8. Robespierre był dyktatorem, który kierował „rządami terroru”.
Czas sprawowania władzy przez Robespierre’a trwał zaledwie jeden rok, od lipca 1793 r. do jego śmierci w lipcu 1794 r. w zamachu stanu Thermidor i nawet w tym czasie nigdy nie był dyktatorem. Dzielił tę władzę jako jeden z dwunastu członków Komitetu Bezpieczeństwa Publicznego, wybieranego przez Konwent, który stał na czele rządu rewolucyjnego. Bronił uciekania się do terroru, ale z pewnością go nie wymyślił.
9. Kiedy zostałeś postawiony przed Trybunałem Rewolucyjnym, nie miałeś szans na uniewinnienie – jedynym rezultatem była gilotyna.
Prawie połowa ludzi postawionych przed Trybunałem Rewolucyjnym w Paryżu została uniewinniona. Nawet po tym, jak ustawa preriowa z czerwca 1794 roku przyspieszyła pracę Trybunału Rewolucyjnego, prawie jedna czwarta oskarżonych uszła z życiem. Jak na ironię, wyjątek stanowili sami przywódcy rewolucji – wszyscy przywódcy rewolucji, którzy zostali postawieni przed Trybunałem Rewolucyjnym między jesienią 1793 a latem 1794 roku, zostali skazani na śmierć.

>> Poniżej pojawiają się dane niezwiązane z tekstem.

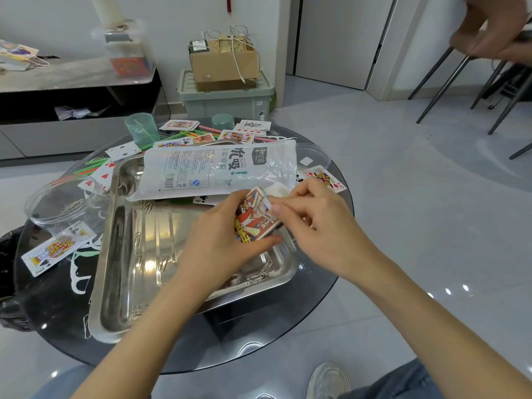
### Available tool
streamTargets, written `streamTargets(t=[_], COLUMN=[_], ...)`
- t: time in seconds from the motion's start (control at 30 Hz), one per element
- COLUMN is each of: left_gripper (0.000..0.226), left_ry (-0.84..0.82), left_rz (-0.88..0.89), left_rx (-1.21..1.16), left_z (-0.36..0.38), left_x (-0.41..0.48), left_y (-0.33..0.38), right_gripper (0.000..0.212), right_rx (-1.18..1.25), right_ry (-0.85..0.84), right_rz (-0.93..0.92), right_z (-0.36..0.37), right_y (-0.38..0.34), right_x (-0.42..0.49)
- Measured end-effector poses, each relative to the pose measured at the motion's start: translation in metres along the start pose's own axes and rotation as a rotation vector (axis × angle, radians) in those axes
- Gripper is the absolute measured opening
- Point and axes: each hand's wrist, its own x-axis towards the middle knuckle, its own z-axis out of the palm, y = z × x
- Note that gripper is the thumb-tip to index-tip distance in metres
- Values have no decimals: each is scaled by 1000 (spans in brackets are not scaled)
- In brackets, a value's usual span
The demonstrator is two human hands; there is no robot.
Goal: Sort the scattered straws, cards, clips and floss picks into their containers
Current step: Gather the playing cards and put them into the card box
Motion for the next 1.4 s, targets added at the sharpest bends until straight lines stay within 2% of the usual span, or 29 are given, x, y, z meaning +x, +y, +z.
streamTargets(t=[0.07,0.1,0.17,0.2,0.3,0.37,0.5,0.67,0.93,1.13,1.2,1.33,1.4], left_gripper=[74,77,84,86,81,65,49,47,51,51,53,54,53], left_ry=[8,5,-2,-13,-53,-47,-20,-17,-10,-44,-67,-81,-77], left_rz=[-32,-39,-47,-41,52,82,90,112,70,49,40,52,59], left_rx=[-22,-13,-5,-11,53,93,96,132,149,197,211,216,203], left_z=[-1,-2,-2,-1,1,3,1,-5,-9,-10,-10,-8,-7], left_x=[1,1,2,3,4,7,8,10,9,7,8,7,6], left_y=[-3,-4,-6,-6,-6,-6,-8,-8,-8,-12,-13,-13,-14], right_gripper=[25,24,18,17,27,40,58,60,41,19,17,15,16], right_rx=[26,52,-4,-89,-247,-339,-475,-524,-638,-855,-867,-873,-866], right_ry=[-10,64,258,286,113,48,93,59,-22,-209,-189,-130,-45], right_rz=[-29,4,152,259,530,579,570,573,402,210,143,128,121], right_z=[-4,-11,-26,-33,-31,-17,-2,-7,-18,-33,-39,-44,-46], right_y=[5,14,42,59,105,120,127,128,119,102,103,103,102], right_x=[4,11,30,40,54,58,71,76,71,53,43,30,26])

10. Obalenie Robespierre’a w Thermidor (lipiec 1794) miało na celu zakończenie terroru i zaprowadzenie demokracji.
Nie. Upadek i egzekucja Robespierre’a zostały zaplanowane przez grupę jego kolegów jakobinów, z których niektórzy byli bardziej ekstremalnymi terrorystami niż on sam, ponieważ myśleli, że zamierza on wezwać ich do aresztowania i obawiali się o własne życie. Zakładali, że terror będzie trwał dalej. Jak przyznał jeden z deputowanych, w Thermidorze nie chodziło o zasady, ale o zabijanie. W zamieszaniu, które nastąpiło, umiarkowani mogli odzyskać inicjatywę i po zgilotynowaniu ponad 100 zwolenników Robespierre’a, powoli zaczęto likwidować prawa terroru. Kolejne reżimy (termidoriański i Dyrektoriat) nie były zainteresowane demokracją, lecz utrzymaniem klasy średniej przy władzy. Konstytucja z 1795 roku przywróciła prawo wyborcze ograniczone do mężczyzn posiadających majątek.